In the listing below, a line holding "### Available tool" and a line holding "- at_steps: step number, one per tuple" mark the range. Retype both exactly, with all lines between them.

• _Data section_:
BEGIN

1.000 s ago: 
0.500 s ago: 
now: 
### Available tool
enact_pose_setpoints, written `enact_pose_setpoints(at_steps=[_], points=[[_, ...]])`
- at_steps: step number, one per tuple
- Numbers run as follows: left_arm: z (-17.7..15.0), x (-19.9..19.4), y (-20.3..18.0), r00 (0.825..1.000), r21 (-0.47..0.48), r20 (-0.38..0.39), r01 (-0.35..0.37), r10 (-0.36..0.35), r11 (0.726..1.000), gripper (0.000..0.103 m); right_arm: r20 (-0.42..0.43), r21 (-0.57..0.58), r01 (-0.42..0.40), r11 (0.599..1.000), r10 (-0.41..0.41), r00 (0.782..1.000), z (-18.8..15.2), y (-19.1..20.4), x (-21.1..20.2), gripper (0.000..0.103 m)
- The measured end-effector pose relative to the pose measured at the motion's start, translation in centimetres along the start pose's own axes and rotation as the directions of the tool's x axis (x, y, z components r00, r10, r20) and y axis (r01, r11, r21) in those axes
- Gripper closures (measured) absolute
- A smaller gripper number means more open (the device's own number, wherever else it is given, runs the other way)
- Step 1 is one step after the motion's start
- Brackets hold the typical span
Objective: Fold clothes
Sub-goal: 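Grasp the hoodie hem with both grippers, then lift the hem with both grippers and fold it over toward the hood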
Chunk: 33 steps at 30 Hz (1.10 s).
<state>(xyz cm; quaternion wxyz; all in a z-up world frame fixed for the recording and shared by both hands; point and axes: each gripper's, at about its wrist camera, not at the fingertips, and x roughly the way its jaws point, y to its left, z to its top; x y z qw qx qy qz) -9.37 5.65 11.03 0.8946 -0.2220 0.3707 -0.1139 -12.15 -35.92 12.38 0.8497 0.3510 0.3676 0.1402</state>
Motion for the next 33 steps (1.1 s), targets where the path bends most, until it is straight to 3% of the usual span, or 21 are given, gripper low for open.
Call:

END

• _Answer box_:
### Available tool
enact_pose_setpoints, written `enact_pose_setpoints(at_steps=[_], points=[[_, ...]])`
- at_steps: step number, one per tuple

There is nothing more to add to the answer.